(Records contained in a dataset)

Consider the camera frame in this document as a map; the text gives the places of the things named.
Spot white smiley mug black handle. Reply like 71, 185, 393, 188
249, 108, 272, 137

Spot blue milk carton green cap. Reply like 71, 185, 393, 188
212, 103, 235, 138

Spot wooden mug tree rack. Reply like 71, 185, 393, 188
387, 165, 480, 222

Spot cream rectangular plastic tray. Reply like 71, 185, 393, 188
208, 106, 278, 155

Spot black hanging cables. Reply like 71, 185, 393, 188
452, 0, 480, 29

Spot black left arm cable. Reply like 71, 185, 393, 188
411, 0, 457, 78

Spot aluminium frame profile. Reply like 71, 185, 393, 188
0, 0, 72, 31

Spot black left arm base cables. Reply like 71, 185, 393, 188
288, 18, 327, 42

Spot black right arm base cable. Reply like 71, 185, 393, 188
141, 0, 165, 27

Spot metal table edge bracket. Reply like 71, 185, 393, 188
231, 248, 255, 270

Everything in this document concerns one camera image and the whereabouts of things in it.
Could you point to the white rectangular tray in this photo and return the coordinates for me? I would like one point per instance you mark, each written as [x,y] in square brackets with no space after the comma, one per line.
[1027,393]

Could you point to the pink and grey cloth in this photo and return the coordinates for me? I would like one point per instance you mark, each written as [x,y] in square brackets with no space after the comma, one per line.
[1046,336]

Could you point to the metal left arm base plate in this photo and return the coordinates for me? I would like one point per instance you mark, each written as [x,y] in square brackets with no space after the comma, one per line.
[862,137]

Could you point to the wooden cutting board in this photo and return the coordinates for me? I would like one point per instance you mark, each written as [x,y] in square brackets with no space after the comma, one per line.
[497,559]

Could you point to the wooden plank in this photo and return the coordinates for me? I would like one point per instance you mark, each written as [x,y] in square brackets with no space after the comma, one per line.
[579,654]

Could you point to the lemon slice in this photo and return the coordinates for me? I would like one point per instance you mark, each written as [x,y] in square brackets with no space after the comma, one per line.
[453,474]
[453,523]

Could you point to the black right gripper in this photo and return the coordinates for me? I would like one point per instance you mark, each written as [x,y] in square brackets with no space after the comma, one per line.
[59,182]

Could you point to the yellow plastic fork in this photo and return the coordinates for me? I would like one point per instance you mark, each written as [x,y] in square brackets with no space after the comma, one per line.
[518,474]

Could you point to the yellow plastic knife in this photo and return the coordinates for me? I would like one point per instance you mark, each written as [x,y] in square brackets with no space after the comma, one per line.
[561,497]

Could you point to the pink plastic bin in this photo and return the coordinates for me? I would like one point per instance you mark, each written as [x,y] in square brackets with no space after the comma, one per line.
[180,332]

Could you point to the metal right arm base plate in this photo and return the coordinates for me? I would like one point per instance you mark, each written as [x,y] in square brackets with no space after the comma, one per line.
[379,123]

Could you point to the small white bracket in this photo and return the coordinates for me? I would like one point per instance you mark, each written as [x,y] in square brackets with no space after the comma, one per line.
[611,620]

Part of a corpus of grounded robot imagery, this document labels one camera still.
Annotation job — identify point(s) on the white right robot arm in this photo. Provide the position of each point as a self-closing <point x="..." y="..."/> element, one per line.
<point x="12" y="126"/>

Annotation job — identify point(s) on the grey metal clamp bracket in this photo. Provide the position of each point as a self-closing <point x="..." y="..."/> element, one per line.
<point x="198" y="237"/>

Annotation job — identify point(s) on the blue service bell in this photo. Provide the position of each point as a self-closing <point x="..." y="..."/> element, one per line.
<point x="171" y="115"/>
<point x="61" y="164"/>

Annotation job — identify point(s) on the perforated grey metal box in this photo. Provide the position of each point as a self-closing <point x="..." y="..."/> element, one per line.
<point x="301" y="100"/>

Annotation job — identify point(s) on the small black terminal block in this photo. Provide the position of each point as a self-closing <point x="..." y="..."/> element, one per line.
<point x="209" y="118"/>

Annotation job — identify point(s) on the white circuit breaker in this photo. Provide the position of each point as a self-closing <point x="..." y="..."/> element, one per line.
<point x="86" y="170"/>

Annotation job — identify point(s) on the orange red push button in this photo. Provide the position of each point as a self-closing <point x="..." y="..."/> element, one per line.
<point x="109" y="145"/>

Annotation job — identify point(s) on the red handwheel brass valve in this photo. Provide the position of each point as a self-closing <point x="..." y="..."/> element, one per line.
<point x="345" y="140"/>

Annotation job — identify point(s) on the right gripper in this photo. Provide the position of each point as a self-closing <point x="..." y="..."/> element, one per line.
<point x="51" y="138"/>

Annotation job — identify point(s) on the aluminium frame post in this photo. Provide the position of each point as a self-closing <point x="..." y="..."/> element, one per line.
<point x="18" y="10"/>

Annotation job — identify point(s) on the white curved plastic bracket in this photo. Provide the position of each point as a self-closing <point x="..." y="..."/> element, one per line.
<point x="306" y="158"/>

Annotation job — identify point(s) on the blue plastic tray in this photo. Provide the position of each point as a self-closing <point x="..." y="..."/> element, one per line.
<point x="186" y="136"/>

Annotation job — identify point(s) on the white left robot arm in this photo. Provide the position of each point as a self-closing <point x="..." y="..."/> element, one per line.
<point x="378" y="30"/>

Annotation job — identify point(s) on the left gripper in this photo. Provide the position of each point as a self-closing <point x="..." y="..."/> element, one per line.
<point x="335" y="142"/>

**Work instruction:** Which lines above run from the one containing "Could you point to the pink plastic" to the one containing "Part of a corpus"? Give them again exactly, both ends included.

**Result of this exercise:**
Could you point to the pink plastic bin in this photo and return the coordinates for me? I would like one point per instance you mark, each written as [x,y] in square brackets with no space after the comma, one per line.
[180,332]

Could you point to the metal right arm base plate in this photo and return the coordinates for me? I would like one point per instance you mark, each written as [x,y] in square brackets with no space after the comma, one per line.
[379,123]

Could you point to the small white bracket in this photo and return the coordinates for me? I would like one point per instance you mark, each written as [x,y] in square brackets with no space after the comma, one per line.
[611,620]

Part of a corpus of grounded robot imagery, this document labels one camera still.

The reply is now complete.